**Description of the task**
Could you give the listing again exactly, without its pictures?

**Raw data**
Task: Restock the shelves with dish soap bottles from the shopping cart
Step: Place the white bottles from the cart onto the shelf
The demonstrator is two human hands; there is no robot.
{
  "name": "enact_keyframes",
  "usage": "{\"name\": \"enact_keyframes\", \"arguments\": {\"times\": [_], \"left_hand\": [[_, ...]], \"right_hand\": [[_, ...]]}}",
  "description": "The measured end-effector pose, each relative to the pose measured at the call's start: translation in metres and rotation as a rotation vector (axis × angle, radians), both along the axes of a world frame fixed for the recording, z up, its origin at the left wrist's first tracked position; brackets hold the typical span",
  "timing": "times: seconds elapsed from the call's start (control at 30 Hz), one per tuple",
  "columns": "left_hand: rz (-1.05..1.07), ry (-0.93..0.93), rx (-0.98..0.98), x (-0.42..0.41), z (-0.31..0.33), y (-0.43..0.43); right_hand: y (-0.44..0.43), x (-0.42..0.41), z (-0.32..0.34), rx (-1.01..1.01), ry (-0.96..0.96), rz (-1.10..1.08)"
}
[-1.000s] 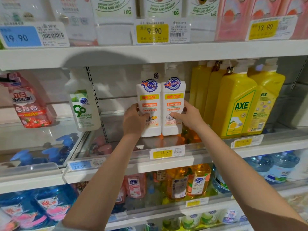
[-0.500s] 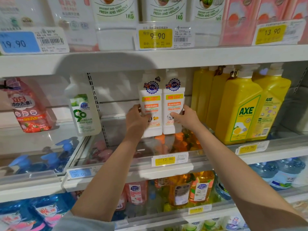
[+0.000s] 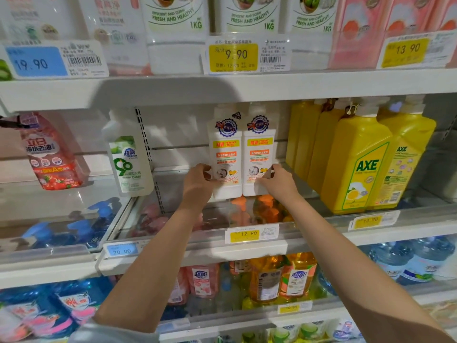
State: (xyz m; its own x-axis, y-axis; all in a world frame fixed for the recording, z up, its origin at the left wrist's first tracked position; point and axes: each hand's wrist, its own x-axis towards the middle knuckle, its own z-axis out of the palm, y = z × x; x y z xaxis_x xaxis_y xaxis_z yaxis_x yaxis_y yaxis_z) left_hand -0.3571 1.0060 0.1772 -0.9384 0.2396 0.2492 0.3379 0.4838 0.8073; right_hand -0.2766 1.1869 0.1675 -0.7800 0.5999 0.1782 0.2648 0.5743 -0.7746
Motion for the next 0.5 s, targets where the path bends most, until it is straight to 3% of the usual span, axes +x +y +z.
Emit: {"name": "enact_keyframes", "arguments": {"times": [0.23, 0.5], "left_hand": [[0.048, 0.092, -0.063, 0.022, -0.009, -0.050], [0.313, 0.177, 0.151, 0.091, -0.013, -0.180]], "right_hand": [[-0.034, 0.016, -0.004, 0.061, 0.062, -0.080], [-0.190, 0.038, 0.001, -0.054, 0.381, 0.411]]}}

**Solution below**
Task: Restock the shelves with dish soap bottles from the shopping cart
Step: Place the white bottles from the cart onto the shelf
The demonstrator is two human hands; there is no robot.
{
  "name": "enact_keyframes",
  "usage": "{\"name\": \"enact_keyframes\", \"arguments\": {\"times\": [_], \"left_hand\": [[_, ...]], \"right_hand\": [[_, ...]]}}",
  "description": "The measured end-effector pose, each relative to the pose measured at the call's start: translation in metres and rotation as a rotation vector (axis × angle, radians), both along the axes of a world frame fixed for the recording, z up, its origin at the left wrist's first tracked position; brackets hold the typical span",
  "timing": "times: seconds elapsed from the call's start (control at 30 Hz), one per tuple",
  "columns": "left_hand: rz (-1.05..1.07), ry (-0.93..0.93), rx (-0.98..0.98), x (-0.42..0.41), z (-0.31..0.33), y (-0.43..0.43); right_hand: y (-0.44..0.43), x (-0.42..0.41), z (-0.32..0.34), rx (-1.01..1.01), ry (-0.96..0.96), rz (-1.10..1.08)"
}
[-1.000s] 
[-0.500s] 
[+0.000s] 
State: (xyz m; its own x-axis, y-axis; all in a world frame fixed for the recording, z up, its origin at the left wrist's first tracked position; point and axes: each hand's wrist, its own x-axis towards the middle knuckle, its own z-axis out of the palm, y = z × x; x y z xaxis_x xaxis_y xaxis_z yaxis_x yaxis_y yaxis_z) left_hand -0.3571 1.0060 0.1772 -0.9384 0.2396 0.2492 0.3379 0.4838 0.8073; right_hand -0.2766 1.1869 0.1675 -0.7800 0.5999 0.1782 0.2648 0.5743 -0.7746
Motion for the next 0.5 s, targets where the path bends most, until it is straight to 3% of the usual span, axes +x +y +z.
Emit: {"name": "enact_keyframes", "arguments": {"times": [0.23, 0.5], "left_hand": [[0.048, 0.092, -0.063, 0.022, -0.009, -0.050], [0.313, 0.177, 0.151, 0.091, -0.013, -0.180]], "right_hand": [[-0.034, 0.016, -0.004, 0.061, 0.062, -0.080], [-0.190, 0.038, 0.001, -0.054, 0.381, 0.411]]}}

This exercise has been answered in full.